GIVEN DATA:
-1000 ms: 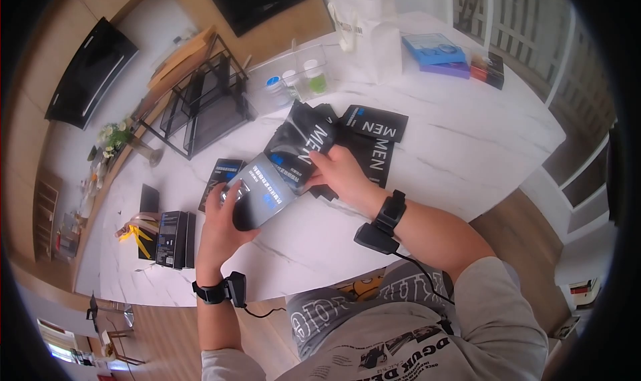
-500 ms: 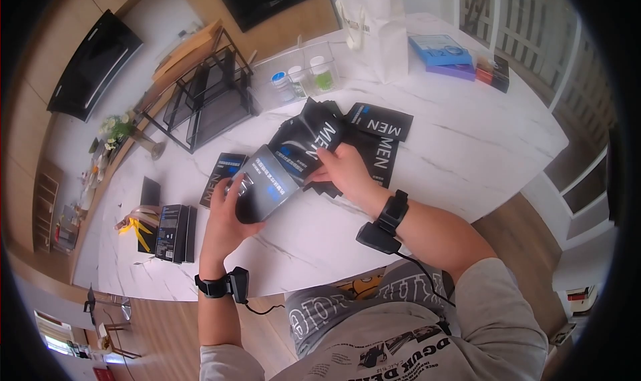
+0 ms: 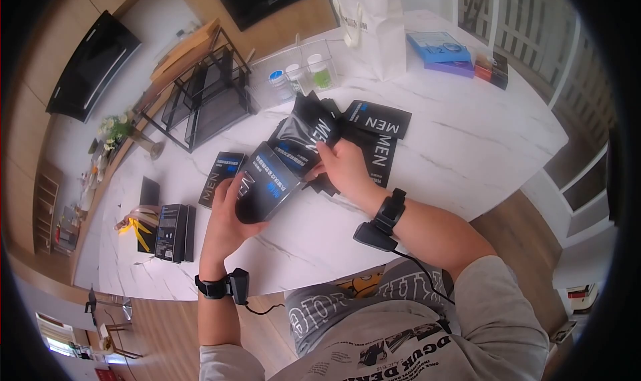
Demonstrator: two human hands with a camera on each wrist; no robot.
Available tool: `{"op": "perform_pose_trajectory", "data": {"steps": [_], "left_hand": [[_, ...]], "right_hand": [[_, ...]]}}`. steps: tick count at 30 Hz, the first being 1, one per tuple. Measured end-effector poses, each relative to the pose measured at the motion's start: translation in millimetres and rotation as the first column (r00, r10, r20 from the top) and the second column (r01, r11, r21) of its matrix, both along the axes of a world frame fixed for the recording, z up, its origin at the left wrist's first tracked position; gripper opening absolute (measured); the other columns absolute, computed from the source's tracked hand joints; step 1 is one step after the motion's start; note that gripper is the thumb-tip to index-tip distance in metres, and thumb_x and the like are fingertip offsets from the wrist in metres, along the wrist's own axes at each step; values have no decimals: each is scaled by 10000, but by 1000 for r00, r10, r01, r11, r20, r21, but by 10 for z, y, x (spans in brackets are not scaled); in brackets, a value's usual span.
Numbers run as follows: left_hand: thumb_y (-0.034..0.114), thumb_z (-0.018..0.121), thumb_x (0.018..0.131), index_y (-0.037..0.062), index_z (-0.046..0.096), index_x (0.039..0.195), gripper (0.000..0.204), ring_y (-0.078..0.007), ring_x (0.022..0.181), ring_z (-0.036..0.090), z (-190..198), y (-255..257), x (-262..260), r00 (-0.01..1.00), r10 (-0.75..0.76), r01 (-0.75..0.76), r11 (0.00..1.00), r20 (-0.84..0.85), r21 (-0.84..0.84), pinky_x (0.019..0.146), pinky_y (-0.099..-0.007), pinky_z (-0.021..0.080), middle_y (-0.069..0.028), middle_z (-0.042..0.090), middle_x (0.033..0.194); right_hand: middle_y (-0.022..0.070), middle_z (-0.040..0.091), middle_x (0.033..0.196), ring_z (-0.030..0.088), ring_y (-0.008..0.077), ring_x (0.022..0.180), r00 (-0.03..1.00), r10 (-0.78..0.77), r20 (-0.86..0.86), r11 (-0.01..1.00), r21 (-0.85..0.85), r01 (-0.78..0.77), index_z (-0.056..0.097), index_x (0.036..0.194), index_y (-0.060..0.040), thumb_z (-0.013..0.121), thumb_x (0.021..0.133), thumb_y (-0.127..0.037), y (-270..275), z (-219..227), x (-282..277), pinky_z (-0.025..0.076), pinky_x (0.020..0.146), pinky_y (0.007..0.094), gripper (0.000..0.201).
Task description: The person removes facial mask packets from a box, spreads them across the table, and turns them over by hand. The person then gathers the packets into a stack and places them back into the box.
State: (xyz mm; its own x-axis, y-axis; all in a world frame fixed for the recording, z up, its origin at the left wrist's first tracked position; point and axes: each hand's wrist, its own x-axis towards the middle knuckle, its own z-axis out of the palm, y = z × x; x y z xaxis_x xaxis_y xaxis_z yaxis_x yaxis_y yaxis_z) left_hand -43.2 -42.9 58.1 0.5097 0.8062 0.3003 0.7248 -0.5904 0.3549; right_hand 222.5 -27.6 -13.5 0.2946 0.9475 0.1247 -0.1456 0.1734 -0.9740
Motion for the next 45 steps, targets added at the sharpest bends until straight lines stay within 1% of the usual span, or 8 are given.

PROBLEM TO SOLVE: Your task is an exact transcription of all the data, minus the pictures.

RESPONSE AREA:
-1000 ms: 
-500 ms: 
+0 ms: 
Demonstrator: two human hands with a camera on each wrist; no robot.
Available tool: `{"op": "perform_pose_trajectory", "data": {"steps": [_], "left_hand": [[_, ...]], "right_hand": [[_, ...]]}}`. steps: tick count at 30 Hz, the first being 1, one per tuple. Measured end-effector poses, each relative to the pose measured at the motion's start: translation in millimetres and rotation as the first column (r00, r10, r20 from the top) and the second column (r01, r11, r21) of its matrix, both along the axes of a world frame fixed for the recording, z up, its origin at the left wrist's first tracked position; gripper opening absolute (measured); the other columns absolute, computed from the source's tracked hand joints; step 1 is one step after the motion's start; note that gripper is the thumb-tip to index-tip distance in metres, and thumb_x and the like are fingertip offsets from the wrist in metres, along the wrist's own axes at each step; values have no decimals: each is scaled by 10000, but by 1000 for r00, r10, r01, r11, r20, r21, but by 10 for z, y, x (spans in brackets are not scaled); in brackets, a value's usual span.
Numbers run as follows: left_hand: thumb_y (-0.034..0.114), thumb_z (-0.018..0.121), thumb_x (0.018..0.131), index_y (-0.037..0.062), index_z (-0.046..0.096), index_x (0.039..0.195), gripper (0.000..0.204), ring_y (-0.078..0.007), ring_x (0.022..0.181), ring_z (-0.036..0.090), z (-190..198), y (-255..257), x (-262..260), r00 (-0.01..1.00), r10 (-0.75..0.76), r01 (-0.75..0.76), r11 (0.00..1.00), r20 (-0.84..0.85), r21 (-0.84..0.84), pinky_x (0.019..0.146), pinky_y (-0.099..-0.007), pinky_z (-0.021..0.080), middle_y (-0.069..0.028), middle_z (-0.042..0.090), middle_x (0.033..0.194); right_hand: middle_y (-0.022..0.070), middle_z (-0.040..0.091), middle_x (0.033..0.196), ring_z (-0.030..0.088), ring_y (-0.008..0.077), ring_x (0.022..0.180), r00 (-0.03..1.00), r10 (-0.78..0.77), r20 (-0.86..0.86), r11 (-0.01..1.00), r21 (-0.85..0.85), r01 (-0.78..0.77), index_z (-0.056..0.097), index_x (0.036..0.194), index_y (-0.060..0.040), thumb_z (-0.013..0.121), thumb_x (0.021..0.133), thumb_y (-0.127..0.037), y (-270..275), z (-219..227), x (-282..277), pinky_z (-0.025..0.076), pinky_x (0.020..0.146), pinky_y (0.007..0.094), gripper (0.000..0.201).
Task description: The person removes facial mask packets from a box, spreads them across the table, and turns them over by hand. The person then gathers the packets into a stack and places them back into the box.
State: (xyz mm; its own x-axis, y-axis; all in a world frame fixed for the recording, z up, its origin at the left wrist's first tracked position; point and axes: each hand's wrist, its own x-axis towards the middle knuckle, its own z-axis out of the palm, y = z × x; x y z xaxis_x xaxis_y xaxis_z yaxis_x yaxis_y yaxis_z) left_hand -43.2 -42.9 58.1 0.5097 0.8062 0.3003 0.7248 -0.5904 0.3549; right_hand 222.5 -27.6 -13.5 0.2946 0.9475 0.1247 -0.1456 0.1734 -0.9740
Motion for the next 45 steps, targets added at the sharpest bends until straight lines stay within 1% of the usual span, or 8 are given.

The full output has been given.